18 Admittedly, it is apparent from the description of the German system set out by the national court that the inclusion of a medicinal product on the list of those which can be issued subject to prescription and thus prescribed at the expense of the compulsory health insurance scheme entails, at the initial stage, a positive authorisation decision by the Bundesinstitut für Arzneimittel und Medizinprodukte.
19 However, the Gemeinsamer Bundesausschuss is entitled to determine, at a second stage, which non-prescription medicinal products can, by way of exception, be prescribed and thus covered. The list of those medicinal products must be approved subsequently by the Federal Minister for Health and Social Security.
20 It follows that if the Bundesinstitut für Arzneimittel und Medizinprodukte does not decide, at the initial stage, to include a medicinal product on the list of medicinal products which are covered by the national health insurance system, the later decision by the Gemeinsamer Bundesausschuss to include certain active ingredients in the scheme of coverage by way of exception necessarily has the consequence of making ready-to-use medicinal products which contain such ingredients subject to that scheme.
21 Moreover, on the basis of that decision by the Gemeinsamer Bundesausschuss, medicinal products which contain an active ingredient to which that decision applies qualify for coverage.
22 The Court has already ruled that a decision like that adopted by the Gemeinsamer Bundesausschuss, even if it covers only the acceptance for coverage of a series of active ingredients, constitutes a bundle of individual decisions on the inclusion of certain medicinal products in one of the social security schemes, so as to bring it within the provisions of Article 6 of Directive 89/105 (see, to that effect, Case C-229/00 Commission v Finland [2003] ECR I-5727, paragraph 34).

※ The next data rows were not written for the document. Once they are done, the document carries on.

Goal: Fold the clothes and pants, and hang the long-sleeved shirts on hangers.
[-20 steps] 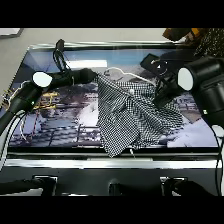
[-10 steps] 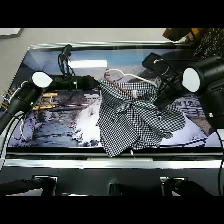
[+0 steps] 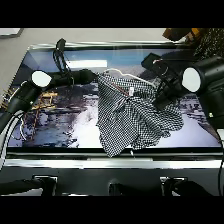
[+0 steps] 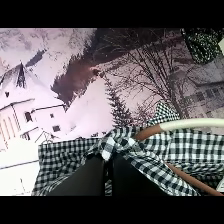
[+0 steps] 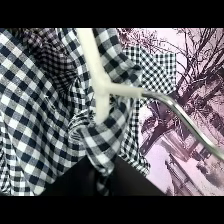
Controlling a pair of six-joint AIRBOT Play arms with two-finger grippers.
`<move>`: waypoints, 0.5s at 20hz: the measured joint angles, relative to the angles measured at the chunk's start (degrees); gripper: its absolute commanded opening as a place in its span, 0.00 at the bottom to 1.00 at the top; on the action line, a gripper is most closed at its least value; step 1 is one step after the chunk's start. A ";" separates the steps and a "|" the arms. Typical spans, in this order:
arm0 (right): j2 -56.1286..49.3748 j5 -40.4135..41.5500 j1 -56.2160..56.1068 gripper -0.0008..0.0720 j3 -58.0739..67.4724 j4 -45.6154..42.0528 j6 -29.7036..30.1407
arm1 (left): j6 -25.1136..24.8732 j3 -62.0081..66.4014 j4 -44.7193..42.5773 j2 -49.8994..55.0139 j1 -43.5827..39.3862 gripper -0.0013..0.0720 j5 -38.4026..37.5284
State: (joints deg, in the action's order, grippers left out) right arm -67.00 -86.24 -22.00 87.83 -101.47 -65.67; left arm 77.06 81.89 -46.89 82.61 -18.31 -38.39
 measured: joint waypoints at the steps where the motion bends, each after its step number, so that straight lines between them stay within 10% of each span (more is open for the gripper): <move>1: 0.11 -0.20 0.00 0.05 0.00 0.15 0.00 | -0.02 0.00 0.00 0.22 0.11 0.05 0.00; 10: -0.57 -0.04 0.00 0.05 -0.83 0.57 -0.87 | -0.42 4.02 0.22 0.81 0.24 0.05 1.29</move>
State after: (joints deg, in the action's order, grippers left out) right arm -67.57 -86.28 -22.00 87.00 -100.90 -66.54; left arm 76.64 85.91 -46.68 83.42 -18.06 -37.10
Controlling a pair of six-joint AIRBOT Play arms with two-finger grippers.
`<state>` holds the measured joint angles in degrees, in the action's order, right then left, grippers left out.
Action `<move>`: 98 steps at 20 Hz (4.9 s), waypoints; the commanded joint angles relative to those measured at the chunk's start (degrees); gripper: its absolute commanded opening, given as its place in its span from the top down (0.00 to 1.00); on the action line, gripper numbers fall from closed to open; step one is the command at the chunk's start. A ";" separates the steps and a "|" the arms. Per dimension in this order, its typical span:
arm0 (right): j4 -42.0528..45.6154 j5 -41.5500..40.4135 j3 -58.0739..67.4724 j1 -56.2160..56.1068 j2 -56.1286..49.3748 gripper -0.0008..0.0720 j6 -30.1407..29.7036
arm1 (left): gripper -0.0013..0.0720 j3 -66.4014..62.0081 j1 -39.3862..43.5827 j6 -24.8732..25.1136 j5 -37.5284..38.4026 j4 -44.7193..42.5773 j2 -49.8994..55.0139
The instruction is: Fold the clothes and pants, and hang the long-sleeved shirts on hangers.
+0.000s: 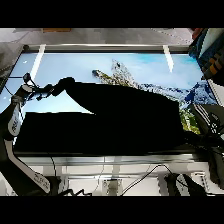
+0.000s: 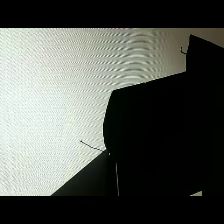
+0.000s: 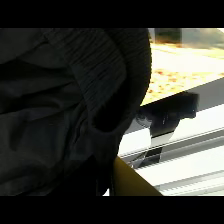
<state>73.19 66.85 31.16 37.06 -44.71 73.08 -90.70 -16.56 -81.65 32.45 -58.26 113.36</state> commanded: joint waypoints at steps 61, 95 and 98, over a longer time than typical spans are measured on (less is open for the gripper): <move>-5.49 -10.93 -0.02 -0.02 0.02 0.96 -0.02 | 0.14 -0.07 -5.57 7.96 -0.63 -22.75 -11.76; -5.42 -9.38 -0.02 -0.02 0.02 0.96 -0.04 | 0.34 46.93 -54.84 23.37 37.77 -10.95 -37.48; -5.44 -9.20 -0.02 -0.02 0.02 0.96 -0.04 | 0.32 47.30 -54.84 23.41 36.00 -6.62 -34.32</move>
<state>67.79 57.45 31.14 37.06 -44.71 73.03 -44.07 -70.98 -58.41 70.52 -67.44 76.60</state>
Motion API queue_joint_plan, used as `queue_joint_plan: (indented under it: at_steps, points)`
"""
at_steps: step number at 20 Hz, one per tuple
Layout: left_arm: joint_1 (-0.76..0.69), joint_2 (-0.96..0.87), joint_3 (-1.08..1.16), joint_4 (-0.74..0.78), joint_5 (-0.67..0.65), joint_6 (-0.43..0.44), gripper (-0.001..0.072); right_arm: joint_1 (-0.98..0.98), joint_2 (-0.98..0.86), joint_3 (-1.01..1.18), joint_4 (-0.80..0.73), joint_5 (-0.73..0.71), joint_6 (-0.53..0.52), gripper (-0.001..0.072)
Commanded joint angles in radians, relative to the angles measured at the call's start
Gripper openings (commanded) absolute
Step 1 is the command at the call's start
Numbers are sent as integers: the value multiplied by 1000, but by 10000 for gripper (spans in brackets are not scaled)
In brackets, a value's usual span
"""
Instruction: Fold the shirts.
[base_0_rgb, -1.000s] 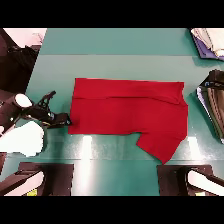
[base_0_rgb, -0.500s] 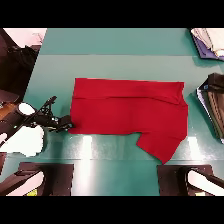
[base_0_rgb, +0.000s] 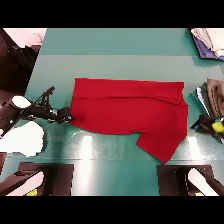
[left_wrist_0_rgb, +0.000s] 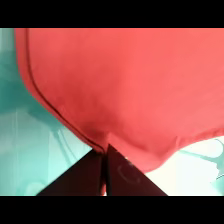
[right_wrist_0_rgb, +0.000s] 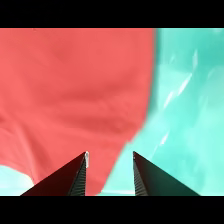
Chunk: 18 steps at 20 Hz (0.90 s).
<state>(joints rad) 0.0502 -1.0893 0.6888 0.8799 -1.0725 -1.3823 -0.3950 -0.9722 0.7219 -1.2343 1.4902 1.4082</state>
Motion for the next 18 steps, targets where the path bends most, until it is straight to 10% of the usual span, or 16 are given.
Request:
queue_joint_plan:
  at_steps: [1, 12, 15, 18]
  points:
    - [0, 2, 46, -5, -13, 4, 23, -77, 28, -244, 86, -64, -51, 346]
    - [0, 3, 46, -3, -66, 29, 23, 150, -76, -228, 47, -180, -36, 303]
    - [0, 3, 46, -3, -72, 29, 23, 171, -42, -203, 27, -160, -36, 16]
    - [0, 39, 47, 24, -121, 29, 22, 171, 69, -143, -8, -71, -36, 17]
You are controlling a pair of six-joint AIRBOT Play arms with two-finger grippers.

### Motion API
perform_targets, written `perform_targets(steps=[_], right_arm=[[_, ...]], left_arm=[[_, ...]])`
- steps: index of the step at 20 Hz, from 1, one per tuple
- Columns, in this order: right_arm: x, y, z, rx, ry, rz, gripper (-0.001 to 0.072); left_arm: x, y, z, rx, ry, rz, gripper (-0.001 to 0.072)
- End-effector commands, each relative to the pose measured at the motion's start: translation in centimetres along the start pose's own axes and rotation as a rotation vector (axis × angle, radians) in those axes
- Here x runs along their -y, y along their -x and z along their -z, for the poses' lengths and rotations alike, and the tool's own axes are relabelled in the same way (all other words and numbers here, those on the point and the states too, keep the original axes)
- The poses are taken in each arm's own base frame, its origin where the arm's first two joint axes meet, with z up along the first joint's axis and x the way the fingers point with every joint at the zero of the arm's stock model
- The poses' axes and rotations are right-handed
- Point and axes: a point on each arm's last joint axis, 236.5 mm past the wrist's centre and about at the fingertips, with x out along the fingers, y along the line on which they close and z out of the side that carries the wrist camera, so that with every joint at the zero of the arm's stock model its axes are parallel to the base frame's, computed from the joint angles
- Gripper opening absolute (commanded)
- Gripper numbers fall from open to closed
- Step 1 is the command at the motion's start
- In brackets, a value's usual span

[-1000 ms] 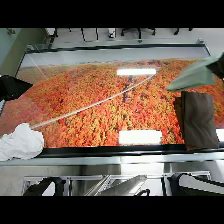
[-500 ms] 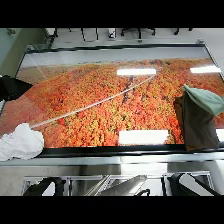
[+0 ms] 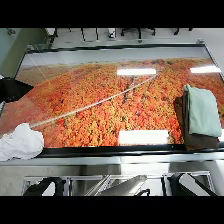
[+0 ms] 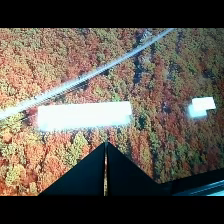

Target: Fold the shirts.

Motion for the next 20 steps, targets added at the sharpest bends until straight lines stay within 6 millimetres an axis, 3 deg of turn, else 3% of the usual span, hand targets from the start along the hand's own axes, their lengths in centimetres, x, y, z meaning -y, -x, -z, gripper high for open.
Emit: perform_targets(steps=[1,3,4,6,8,10,13,15,18,20], right_arm=[[-0.8,0.0,0.9,-0.033,-0.011,-0.017,0.0455],[-4.4,0.2,1.1,-0.019,0.049,-0.101,0.0078],[-7.3,0.5,1.3,0.005,0.109,-0.154,0.0017],[-11.9,1.3,3.0,0.036,0.257,-0.201,0.0017],[-16.3,2.2,6.3,0.055,0.412,-0.226,0.0017],[-18.8,2.7,10.2,0.074,0.563,-0.194,0.0017],[-20.8,1.5,17.0,0.074,0.763,-0.157,0.0017],[-21.3,0.1,20.4,0.055,0.863,-0.138,0.0017],[-21.8,-1.1,23.4,0.008,0.956,-0.126,0.0017],[-21.9,-1.4,23.9,-0.004,0.971,-0.123,0.0017]], left_arm=[[0.0,0.0,0.0,0.0,0.001,0.001,0.0022],[0.2,0.0,-0.1,0.004,0.002,0.008,0.0022],[0.2,0.0,-0.1,0.004,0.002,0.009,0.0022],[0.6,-0.1,0.1,-0.006,-0.007,0.018,0.0022],[2.3,-0.6,0.8,-0.03,-0.022,0.055,0.0022],[4.8,-1.6,2.6,-0.053,-0.06,0.109,0.0022],[5.8,-4.3,8.3,-0.127,-0.059,0.097,0.0022],[6.4,-6.1,12.7,-0.174,-0.06,0.107,0.0022],[7.5,-7.6,17.4,-0.23,-0.029,0.149,0.0022],[7.9,-7.9,18.6,-0.237,-0.017,0.166,0.0022]])
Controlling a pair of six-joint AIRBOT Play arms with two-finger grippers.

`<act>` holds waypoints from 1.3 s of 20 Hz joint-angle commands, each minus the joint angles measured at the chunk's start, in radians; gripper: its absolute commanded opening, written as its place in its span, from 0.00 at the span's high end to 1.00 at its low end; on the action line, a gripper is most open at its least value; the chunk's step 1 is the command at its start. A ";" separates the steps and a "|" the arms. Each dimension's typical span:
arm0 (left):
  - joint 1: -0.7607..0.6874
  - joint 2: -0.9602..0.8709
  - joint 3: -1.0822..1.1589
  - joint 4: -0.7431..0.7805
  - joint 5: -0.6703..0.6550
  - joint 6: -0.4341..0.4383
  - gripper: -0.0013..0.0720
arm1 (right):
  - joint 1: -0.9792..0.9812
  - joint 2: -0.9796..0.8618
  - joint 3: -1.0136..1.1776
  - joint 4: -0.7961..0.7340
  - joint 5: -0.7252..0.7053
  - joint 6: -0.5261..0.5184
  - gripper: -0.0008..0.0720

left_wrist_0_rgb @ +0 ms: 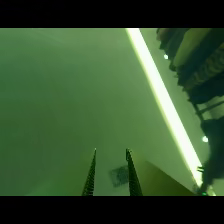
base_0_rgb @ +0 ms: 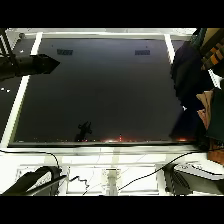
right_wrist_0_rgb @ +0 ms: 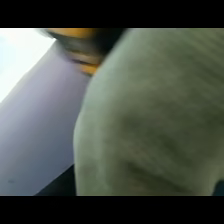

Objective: Fold the clothes and pants, and hang the long-sleeved shirts on hangers.

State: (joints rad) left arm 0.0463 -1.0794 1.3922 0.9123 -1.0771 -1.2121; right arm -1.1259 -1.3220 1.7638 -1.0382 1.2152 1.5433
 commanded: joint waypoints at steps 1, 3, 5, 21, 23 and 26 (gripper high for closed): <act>0.000 0.001 0.000 0.000 -0.007 0.000 0.66 | -0.111 0.004 -0.132 -0.174 0.188 0.182 0.97; 0.000 0.001 0.000 0.000 -0.007 0.000 0.66 | -0.129 0.004 -0.187 -0.216 0.296 0.324 0.97; 0.000 0.001 0.000 0.000 -0.007 0.000 0.66 | -0.126 0.005 -0.191 -0.222 0.339 0.323 0.97; 0.001 0.000 0.000 0.001 -0.007 0.001 0.66 | -0.124 0.153 -0.130 -0.042 0.623 0.356 0.02; 0.001 0.000 0.000 0.005 -0.007 0.000 0.65 | -0.124 0.182 -0.071 -0.042 0.621 0.367 0.03; 0.001 0.000 0.000 0.003 -0.007 0.000 0.65 | -0.124 0.213 0.022 -0.023 0.610 0.406 0.04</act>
State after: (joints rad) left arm 0.0463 -1.0794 1.3922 0.9150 -1.0843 -1.2121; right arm -1.2503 -1.1431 1.7115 -1.0798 1.8320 1.9083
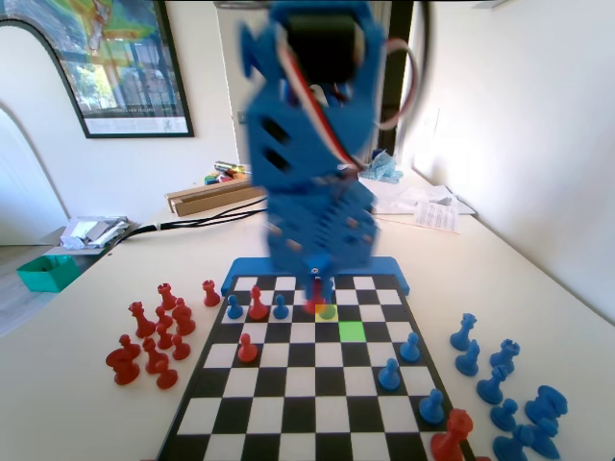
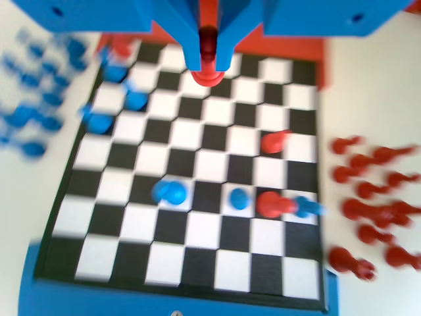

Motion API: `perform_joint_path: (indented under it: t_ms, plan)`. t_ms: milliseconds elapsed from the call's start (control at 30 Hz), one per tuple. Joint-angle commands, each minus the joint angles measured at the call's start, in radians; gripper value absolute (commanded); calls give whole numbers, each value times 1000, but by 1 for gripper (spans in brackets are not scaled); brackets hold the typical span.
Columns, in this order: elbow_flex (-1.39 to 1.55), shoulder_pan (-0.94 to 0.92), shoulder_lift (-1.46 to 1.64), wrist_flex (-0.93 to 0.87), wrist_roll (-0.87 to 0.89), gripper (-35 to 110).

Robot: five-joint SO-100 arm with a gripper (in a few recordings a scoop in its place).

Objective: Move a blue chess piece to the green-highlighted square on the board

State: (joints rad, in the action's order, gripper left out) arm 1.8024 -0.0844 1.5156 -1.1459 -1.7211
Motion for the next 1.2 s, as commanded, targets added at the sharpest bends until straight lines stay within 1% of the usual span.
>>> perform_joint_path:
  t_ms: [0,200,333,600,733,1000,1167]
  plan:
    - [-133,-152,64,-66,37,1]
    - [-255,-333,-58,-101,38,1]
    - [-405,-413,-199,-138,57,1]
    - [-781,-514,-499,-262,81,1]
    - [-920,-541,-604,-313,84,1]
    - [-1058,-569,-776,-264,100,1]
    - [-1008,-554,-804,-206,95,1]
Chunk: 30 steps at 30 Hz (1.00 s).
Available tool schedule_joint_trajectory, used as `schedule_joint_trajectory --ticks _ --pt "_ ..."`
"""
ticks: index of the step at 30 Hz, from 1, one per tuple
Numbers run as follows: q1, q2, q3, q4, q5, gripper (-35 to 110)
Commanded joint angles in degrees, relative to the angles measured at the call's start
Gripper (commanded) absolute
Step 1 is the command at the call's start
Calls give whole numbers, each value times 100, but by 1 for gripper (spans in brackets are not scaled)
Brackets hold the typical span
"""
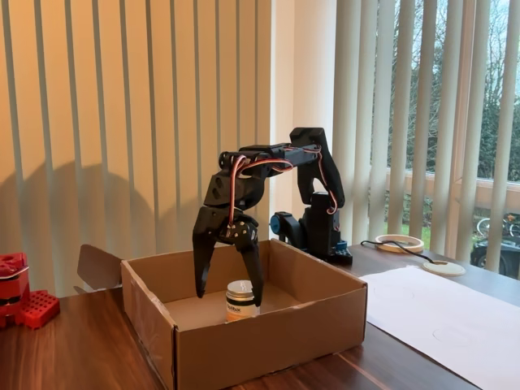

23 As regards the argument submitted by the German Government that Article 6(1) of Directive 89/105 applies only to applications submitted by the holder of a marketing authorisation, it is sufficient to note that, according to the interpretation given by the Court in Commission v Finland, a decision such as that at issue in the main proceedings constitutes a body of individual decisions affecting several interested parties. The fact that they are affected entitles the holders of marketing authorisations for medicinal products containing the active ingredients concerned to claim the rights accorded by that article.
24 In the context of the application of Article 6 of Directive 89/105, the Gemeinsamer Bundesausschuss added that guidelines do not constitute measures for the purposes of controlling the prices of medicinal products, which appears to be the requirement for the application of Directive 89/105, in particular Article 6 thereof.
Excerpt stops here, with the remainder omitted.